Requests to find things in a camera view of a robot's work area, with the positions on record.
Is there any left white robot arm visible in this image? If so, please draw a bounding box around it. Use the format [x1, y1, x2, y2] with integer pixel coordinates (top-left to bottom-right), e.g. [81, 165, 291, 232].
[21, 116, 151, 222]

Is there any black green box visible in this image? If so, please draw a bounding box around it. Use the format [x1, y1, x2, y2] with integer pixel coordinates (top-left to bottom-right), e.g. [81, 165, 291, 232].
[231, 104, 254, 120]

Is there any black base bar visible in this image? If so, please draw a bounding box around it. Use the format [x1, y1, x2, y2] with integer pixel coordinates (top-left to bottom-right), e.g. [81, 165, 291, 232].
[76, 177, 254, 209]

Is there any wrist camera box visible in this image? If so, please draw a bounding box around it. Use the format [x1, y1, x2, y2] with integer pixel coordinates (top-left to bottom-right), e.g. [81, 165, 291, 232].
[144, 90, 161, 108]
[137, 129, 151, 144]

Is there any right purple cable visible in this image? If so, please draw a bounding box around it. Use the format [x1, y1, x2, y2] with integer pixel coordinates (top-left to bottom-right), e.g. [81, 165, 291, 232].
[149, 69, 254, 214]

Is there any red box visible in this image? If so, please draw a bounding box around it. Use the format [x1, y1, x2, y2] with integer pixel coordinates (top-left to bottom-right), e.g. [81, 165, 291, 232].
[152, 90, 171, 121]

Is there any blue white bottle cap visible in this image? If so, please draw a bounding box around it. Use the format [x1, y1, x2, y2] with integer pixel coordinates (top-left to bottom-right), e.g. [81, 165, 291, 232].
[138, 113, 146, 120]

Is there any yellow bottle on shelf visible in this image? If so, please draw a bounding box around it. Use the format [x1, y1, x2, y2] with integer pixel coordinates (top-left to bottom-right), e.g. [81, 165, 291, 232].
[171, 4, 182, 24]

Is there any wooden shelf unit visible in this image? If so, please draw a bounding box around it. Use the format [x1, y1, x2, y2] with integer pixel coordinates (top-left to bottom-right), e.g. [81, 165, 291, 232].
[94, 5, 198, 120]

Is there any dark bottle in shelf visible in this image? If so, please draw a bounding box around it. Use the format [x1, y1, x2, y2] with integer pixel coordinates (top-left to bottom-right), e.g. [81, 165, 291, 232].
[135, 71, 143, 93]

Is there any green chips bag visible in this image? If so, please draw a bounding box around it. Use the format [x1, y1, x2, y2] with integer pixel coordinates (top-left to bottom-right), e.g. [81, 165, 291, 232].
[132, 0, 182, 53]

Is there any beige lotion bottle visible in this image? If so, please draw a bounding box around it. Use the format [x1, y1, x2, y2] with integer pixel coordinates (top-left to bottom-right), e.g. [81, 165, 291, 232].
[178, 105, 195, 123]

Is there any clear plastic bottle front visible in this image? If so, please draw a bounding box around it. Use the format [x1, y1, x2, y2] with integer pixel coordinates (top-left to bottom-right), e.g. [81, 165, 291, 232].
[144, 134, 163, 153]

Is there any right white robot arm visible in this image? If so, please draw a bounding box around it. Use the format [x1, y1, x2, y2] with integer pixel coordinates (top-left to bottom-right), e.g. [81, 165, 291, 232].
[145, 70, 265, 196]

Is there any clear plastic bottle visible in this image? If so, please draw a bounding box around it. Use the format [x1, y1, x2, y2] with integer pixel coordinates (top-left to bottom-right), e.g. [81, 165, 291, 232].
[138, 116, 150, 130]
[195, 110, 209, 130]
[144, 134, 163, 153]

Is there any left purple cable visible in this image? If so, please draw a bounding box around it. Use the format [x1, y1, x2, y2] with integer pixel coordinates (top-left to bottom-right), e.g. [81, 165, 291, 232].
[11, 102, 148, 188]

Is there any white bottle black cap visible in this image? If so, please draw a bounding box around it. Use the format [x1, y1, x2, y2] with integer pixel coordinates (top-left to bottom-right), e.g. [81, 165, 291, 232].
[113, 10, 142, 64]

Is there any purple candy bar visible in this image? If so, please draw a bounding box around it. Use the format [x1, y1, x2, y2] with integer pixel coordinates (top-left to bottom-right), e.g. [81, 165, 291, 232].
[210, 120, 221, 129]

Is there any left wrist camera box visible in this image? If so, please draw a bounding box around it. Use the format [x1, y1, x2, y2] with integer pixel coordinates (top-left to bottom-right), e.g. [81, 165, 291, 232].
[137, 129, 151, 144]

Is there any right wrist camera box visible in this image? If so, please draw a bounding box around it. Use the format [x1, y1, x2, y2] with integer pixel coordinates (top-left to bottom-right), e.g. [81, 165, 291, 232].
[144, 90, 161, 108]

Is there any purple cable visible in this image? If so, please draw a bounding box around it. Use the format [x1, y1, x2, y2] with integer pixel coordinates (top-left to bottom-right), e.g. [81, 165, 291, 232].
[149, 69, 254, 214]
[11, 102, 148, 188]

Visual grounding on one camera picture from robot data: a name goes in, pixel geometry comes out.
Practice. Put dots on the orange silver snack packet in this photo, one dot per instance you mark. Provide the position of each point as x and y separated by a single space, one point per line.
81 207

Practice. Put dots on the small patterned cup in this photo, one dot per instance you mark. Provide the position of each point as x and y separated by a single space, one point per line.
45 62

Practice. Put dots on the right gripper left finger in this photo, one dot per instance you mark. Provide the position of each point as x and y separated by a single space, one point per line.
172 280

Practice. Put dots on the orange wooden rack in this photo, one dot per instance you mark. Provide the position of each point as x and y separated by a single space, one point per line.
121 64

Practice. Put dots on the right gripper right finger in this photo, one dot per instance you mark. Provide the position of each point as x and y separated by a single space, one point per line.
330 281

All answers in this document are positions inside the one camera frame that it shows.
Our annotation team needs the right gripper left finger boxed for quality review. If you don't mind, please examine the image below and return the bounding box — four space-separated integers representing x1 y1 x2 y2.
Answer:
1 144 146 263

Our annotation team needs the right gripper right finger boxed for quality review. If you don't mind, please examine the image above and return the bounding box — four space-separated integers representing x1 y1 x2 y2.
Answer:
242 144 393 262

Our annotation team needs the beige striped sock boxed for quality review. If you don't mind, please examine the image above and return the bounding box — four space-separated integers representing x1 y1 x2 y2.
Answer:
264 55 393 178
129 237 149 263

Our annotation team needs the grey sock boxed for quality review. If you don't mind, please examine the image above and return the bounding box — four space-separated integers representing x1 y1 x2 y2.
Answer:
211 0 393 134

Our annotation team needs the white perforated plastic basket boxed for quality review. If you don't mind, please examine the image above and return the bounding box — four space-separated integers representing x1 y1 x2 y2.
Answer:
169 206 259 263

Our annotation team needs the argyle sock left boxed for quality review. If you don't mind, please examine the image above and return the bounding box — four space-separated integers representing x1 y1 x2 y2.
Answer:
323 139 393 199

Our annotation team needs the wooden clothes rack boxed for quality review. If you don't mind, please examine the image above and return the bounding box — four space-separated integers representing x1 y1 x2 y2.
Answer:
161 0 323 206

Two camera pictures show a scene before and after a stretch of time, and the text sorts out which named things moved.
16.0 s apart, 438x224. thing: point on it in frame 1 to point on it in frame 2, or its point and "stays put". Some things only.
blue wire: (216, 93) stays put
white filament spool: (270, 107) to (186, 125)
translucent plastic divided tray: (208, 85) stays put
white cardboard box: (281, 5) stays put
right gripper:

+-------+

[WORK REQUIRED]: Could you restate all of the lines above without altering a single word?

[ANSWER]:
Requests to find things in a camera view of a robot's work area, with the positions on record.
Is there any left white robot arm visible in this image? If so, please draw a bounding box around it. Use the format [x1, y1, x2, y2] with integer pixel coordinates (top-left to bottom-right), e.g. [81, 165, 291, 232].
[21, 116, 151, 222]

Is there any black green box visible in this image? If so, please draw a bounding box around it. Use the format [x1, y1, x2, y2] with integer pixel coordinates (top-left to bottom-right), e.g. [81, 165, 291, 232].
[231, 104, 254, 120]

Is there any black base bar visible in this image? If so, please draw a bounding box around it. Use the format [x1, y1, x2, y2] with integer pixel coordinates (top-left to bottom-right), e.g. [81, 165, 291, 232].
[76, 177, 254, 209]

Is there any wrist camera box visible in this image? If so, please draw a bounding box around it. Use the format [x1, y1, x2, y2] with integer pixel coordinates (top-left to bottom-right), e.g. [81, 165, 291, 232].
[144, 90, 161, 108]
[137, 129, 151, 144]

Is there any right purple cable visible in this image? If so, please draw a bounding box around it. Use the format [x1, y1, x2, y2] with integer pixel coordinates (top-left to bottom-right), e.g. [81, 165, 291, 232].
[149, 69, 254, 214]

Is there any red box visible in this image? If so, please draw a bounding box around it. Use the format [x1, y1, x2, y2] with integer pixel coordinates (top-left to bottom-right), e.g. [81, 165, 291, 232].
[152, 90, 171, 121]

Is there any blue white bottle cap visible in this image? If so, please draw a bounding box around it. Use the format [x1, y1, x2, y2] with integer pixel coordinates (top-left to bottom-right), e.g. [81, 165, 291, 232].
[138, 113, 146, 120]

Is there any yellow bottle on shelf visible in this image? If so, please draw a bounding box around it. Use the format [x1, y1, x2, y2] with integer pixel coordinates (top-left to bottom-right), e.g. [81, 165, 291, 232].
[171, 4, 182, 24]

Is there any wooden shelf unit visible in this image? If so, please draw a bounding box around it. Use the format [x1, y1, x2, y2] with integer pixel coordinates (top-left to bottom-right), e.g. [81, 165, 291, 232].
[94, 5, 198, 120]

Is there any dark bottle in shelf visible in this image? If so, please draw a bounding box around it. Use the format [x1, y1, x2, y2] with integer pixel coordinates (top-left to bottom-right), e.g. [81, 165, 291, 232].
[135, 71, 143, 93]

Is there any green chips bag visible in this image? If so, please draw a bounding box around it. Use the format [x1, y1, x2, y2] with integer pixel coordinates (top-left to bottom-right), e.g. [81, 165, 291, 232].
[132, 0, 182, 53]

Is there any beige lotion bottle visible in this image? If so, please draw a bounding box around it. Use the format [x1, y1, x2, y2] with integer pixel coordinates (top-left to bottom-right), e.g. [81, 165, 291, 232].
[178, 105, 195, 123]

Is there any clear plastic bottle front visible in this image? If so, please draw a bounding box around it. Use the format [x1, y1, x2, y2] with integer pixel coordinates (top-left to bottom-right), e.g. [81, 165, 291, 232].
[144, 134, 163, 153]

Is there any right white robot arm visible in this image? If so, please draw a bounding box around it. Use the format [x1, y1, x2, y2] with integer pixel coordinates (top-left to bottom-right), e.g. [81, 165, 291, 232].
[145, 70, 265, 196]

Is there any clear plastic bottle visible in this image? If so, please draw a bounding box around it. Use the format [x1, y1, x2, y2] with integer pixel coordinates (top-left to bottom-right), e.g. [81, 165, 291, 232].
[138, 116, 150, 130]
[195, 110, 209, 130]
[144, 134, 163, 153]

Is there any left purple cable visible in this image? If so, please draw a bounding box around it. Use the format [x1, y1, x2, y2] with integer pixel coordinates (top-left to bottom-right), e.g. [81, 165, 291, 232].
[11, 102, 148, 188]

Is there any white bottle black cap visible in this image? If so, please draw a bounding box around it. Use the format [x1, y1, x2, y2] with integer pixel coordinates (top-left to bottom-right), e.g. [81, 165, 291, 232].
[113, 10, 142, 64]

Is there any purple candy bar visible in this image? If so, please draw a bounding box around it. Use the format [x1, y1, x2, y2] with integer pixel coordinates (top-left to bottom-right), e.g. [81, 165, 291, 232].
[210, 120, 221, 129]

Is there any left wrist camera box visible in this image? If so, please draw a bounding box around it. Use the format [x1, y1, x2, y2] with integer pixel coordinates (top-left to bottom-right), e.g. [81, 165, 291, 232].
[137, 129, 151, 144]

Is there any right wrist camera box visible in this image? If so, please draw a bounding box around it. Use the format [x1, y1, x2, y2] with integer pixel coordinates (top-left to bottom-right), e.g. [81, 165, 291, 232].
[144, 90, 161, 108]

Is there any purple cable visible in this image? If so, please draw a bounding box around it. Use the format [x1, y1, x2, y2] with integer pixel coordinates (top-left to bottom-right), e.g. [81, 165, 291, 232].
[149, 69, 254, 214]
[11, 102, 148, 188]

Visual grounding on one camera picture from robot data: a name goes in, pixel geometry comes out.
Practice. Put dots on the orange silver snack packet in this photo, one dot per instance you mark. Provide the position of each point as x and y separated by a single space, one point per line.
81 207

Practice. Put dots on the small patterned cup in this photo, one dot per instance you mark. Provide the position of each point as x and y separated by a single space, one point per line.
45 62

Practice. Put dots on the right gripper left finger in this photo, one dot per instance you mark. Provide the position of each point as x and y separated by a single space, one point per line.
172 280

Practice. Put dots on the orange wooden rack in this photo, one dot per instance you mark. Provide the position of each point as x and y separated by a single space, one point per line.
121 64

Practice. Put dots on the right gripper right finger in this photo, one dot per instance you mark. Provide the position of each point as x and y separated by a single space, one point per line.
330 281

All answers in this document are positions inside the one camera frame that it shows.
Our annotation team needs the right gripper left finger boxed for quality review. If you don't mind, please examine the image below and return the bounding box — four space-separated integers representing x1 y1 x2 y2.
Answer:
1 144 146 263

Our annotation team needs the right gripper right finger boxed for quality review. If you don't mind, please examine the image above and return the bounding box — four space-separated integers representing x1 y1 x2 y2.
Answer:
242 144 393 262

Our annotation team needs the beige striped sock boxed for quality review. If you don't mind, please examine the image above and return the bounding box — four space-separated integers representing x1 y1 x2 y2.
Answer:
264 55 393 178
129 237 149 263

Our annotation team needs the grey sock boxed for quality review. If you don't mind, please examine the image above and return the bounding box — four space-separated integers representing x1 y1 x2 y2.
Answer:
211 0 393 134

Our annotation team needs the white perforated plastic basket boxed for quality review. If you don't mind, please examine the image above and return the bounding box — four space-separated integers representing x1 y1 x2 y2.
Answer:
169 206 259 263

Our annotation team needs the argyle sock left boxed for quality review. If you don't mind, please examine the image above and return the bounding box — four space-separated integers representing x1 y1 x2 y2.
Answer:
323 139 393 199

Our annotation team needs the wooden clothes rack boxed for quality review. If you don't mind, please examine the image above and return the bounding box — four space-separated integers representing x1 y1 x2 y2.
Answer:
161 0 323 206

Two camera pictures show a scene before and after a stretch of time, and the text sorts out which named things moved.
16.0 s apart, 438x224. thing: point on it in frame 1 to point on it in frame 2, or its point and "stays put". Some things only.
blue wire: (216, 93) stays put
white filament spool: (270, 107) to (186, 125)
translucent plastic divided tray: (208, 85) stays put
white cardboard box: (281, 5) stays put
right gripper:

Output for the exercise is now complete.